FACTS AND PROCEDURAL BACKGROUND

¶ 3 After nine months of marriage, Megan and Drew Olsen separated and Ms. Olsen moved to Kansas with their only child. In October 2010, she filed an action for dissolution of the marriage in Kansas. A trial took place in Kansas at the conclusion of which the court granted Ms. Olsen a divorce and addressed child custody issues, but declined to address financial issues, concluding that it lacked personal jurisdiction over Mr. Olsen.

¶ 4 Mr. Olsen had initiated this dissolution proceeding in Spokane County in May 2011, and it became the forum through which the parties would resolve issues of child support, divide their property and debt, and apportion liability for attorney fees. Trial in Spokane was originally set for January 2012 but was continued by agreement of the parties. They then agreed to mediate and set a March date for mediation, but Mr. Olsen's former attorney, Kevin Mickey, failed to appear. The mediation proceeded with Mr. Olsen participating pro se, but was unsuccessful.

¶ 5 In anticipation of the new, April 16, 2012 trial date, Ms. Olsen filed a domestic trial management joint report and served it on Mr. Mickey. Her report projected a half day trial, and that only she and her ex-husband would be called as witnesses, and estimated one hour's testimony from each. No joint trial management report was submitted on Mr. Olsen's behalf.

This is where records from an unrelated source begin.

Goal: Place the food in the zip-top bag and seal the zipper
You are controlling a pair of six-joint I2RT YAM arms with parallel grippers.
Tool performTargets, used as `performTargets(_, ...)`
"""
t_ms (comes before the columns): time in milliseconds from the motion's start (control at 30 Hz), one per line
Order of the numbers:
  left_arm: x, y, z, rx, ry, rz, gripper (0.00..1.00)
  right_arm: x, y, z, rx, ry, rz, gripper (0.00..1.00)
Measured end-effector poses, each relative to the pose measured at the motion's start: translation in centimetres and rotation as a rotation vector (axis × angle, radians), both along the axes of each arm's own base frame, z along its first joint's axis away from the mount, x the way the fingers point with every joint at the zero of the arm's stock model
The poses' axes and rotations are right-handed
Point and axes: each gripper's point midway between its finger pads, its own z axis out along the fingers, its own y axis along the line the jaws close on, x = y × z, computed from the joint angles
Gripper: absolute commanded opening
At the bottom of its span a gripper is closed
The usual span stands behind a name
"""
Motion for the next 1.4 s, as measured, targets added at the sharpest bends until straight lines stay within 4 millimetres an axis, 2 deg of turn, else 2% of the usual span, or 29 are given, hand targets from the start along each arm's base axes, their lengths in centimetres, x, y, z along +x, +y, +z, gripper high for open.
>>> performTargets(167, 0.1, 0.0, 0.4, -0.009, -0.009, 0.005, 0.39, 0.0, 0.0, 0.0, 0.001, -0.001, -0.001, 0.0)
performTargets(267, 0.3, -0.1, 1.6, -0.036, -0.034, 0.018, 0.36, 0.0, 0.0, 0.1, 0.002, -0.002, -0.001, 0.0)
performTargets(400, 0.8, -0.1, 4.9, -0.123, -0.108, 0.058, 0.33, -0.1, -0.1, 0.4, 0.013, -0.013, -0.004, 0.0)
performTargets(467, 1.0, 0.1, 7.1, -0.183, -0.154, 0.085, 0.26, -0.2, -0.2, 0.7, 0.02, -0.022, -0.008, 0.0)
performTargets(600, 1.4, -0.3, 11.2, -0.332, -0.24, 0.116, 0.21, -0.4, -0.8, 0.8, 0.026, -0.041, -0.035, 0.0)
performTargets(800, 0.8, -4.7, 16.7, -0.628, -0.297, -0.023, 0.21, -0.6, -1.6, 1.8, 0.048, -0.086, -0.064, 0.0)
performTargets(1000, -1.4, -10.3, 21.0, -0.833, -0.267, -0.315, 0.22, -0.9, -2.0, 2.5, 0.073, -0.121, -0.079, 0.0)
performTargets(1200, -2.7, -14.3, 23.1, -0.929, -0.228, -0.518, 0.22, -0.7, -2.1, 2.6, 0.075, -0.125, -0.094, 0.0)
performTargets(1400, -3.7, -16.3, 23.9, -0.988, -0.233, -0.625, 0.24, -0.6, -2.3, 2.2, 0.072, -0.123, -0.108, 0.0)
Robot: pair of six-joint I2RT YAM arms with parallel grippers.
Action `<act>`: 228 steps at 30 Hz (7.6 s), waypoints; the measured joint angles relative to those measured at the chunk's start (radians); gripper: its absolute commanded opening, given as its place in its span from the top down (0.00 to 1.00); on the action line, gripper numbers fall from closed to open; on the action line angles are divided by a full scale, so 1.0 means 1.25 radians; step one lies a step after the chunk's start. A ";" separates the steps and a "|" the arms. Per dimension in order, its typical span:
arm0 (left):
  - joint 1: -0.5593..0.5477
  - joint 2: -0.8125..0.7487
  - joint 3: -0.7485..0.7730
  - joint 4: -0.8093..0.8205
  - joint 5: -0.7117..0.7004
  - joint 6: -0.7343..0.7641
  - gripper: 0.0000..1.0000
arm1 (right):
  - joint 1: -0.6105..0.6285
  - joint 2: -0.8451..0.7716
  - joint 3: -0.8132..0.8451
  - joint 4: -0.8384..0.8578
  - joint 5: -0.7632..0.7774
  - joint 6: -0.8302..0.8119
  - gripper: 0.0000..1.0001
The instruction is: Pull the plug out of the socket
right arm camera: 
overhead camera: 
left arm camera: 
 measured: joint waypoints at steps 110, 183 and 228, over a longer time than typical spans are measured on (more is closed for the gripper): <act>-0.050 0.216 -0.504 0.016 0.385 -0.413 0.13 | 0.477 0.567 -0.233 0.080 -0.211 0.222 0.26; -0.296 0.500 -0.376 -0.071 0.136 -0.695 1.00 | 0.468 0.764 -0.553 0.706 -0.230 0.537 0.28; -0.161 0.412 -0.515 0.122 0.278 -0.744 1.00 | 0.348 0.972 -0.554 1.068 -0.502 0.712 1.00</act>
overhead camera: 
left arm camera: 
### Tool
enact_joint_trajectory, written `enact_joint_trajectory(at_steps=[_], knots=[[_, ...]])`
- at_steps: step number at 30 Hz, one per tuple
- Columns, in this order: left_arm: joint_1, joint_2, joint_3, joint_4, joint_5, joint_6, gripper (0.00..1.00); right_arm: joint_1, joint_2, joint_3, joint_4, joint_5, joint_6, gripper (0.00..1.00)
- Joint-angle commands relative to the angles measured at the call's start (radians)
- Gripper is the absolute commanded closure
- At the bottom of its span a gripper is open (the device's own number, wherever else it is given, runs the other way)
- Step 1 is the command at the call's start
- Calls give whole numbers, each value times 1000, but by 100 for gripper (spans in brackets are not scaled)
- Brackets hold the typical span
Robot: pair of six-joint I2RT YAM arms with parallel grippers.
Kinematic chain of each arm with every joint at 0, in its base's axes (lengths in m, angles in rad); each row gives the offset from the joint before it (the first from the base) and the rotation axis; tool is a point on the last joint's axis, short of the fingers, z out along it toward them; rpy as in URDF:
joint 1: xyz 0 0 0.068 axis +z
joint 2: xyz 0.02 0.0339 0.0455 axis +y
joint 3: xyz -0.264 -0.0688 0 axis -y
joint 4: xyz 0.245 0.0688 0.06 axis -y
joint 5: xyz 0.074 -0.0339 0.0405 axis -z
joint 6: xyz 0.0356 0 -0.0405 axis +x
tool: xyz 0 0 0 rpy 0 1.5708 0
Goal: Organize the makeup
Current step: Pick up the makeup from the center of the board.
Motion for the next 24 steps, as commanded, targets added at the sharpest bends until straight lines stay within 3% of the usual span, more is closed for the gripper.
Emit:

¶ 6 On April 16, only Ms. Olsen's lawyer appeared for trial. (He had obtained agreement that Ms. Olsen could testify telephonically from Kansas.) The trial court chose [183 Wn.App. 550] not to proceed; instead, it continued the trial to May 14. In an " Order Regarding Trial" entered on April 18, the trial court recounted what had occurred on April 16 and ordered that an amended domestic case schedule order " shall be sent to the office of both the attorney for the Petitioner, and the attorney for the Respondent, as well as directly to the Petitioner." Clerk's Papers (CP) at 87. It further ordered that " [i]f neither the Petitioner, nor an attorney for the Petitioner appears for trial on May 14, 2012, a default will be entered." Id.

¶ 7 Lawyers for both parties appeared at the time set for trial on May 14, but Mr. Mickey reported to the court that Mr. Olsen was unavailable for trial that day. The court again rescheduled the trial, this time to commence at 9 a.m. on May 16.

¶ 8 On May 16, Ms. Olsen's lawyer arrived at court at the appointed hour, only to learn that Mr. Mickey had called the court that morning, claimed that he was outside the courtroom suffering from chest pains, and stated he was going to the hospital. The court advised Mr. Mickey by telephone message that trial would commence at 1:30 p.m. unless he provided documentation from a healthcare provider that a health issue prevented him from attending.

¶ 9 Ms. Olsen's lawyer returned to court at 1:30 p.m. No further word or documentation had been received concerning Mr. Mickey's reported medical emergency. Mr. Olsen had not appeared in the courtroom that morning, nor did he appear at 1:30. The trial court proceeded with trial with neither Mr. Mickey nor Mr. Olsen present.

¶ 10 Ms. Olsen testified by telephone and was questioned by the trial court. She offered 14 exhibits that were admitted. In an exercise of caution, Ms. Olsen's lawyer, who was aware of issues contested by Mr. Olsen from filings, communications with Mr. Mickey, and the mediation, brought those issues to the attention of the court and questioned Ms. Olsen about them.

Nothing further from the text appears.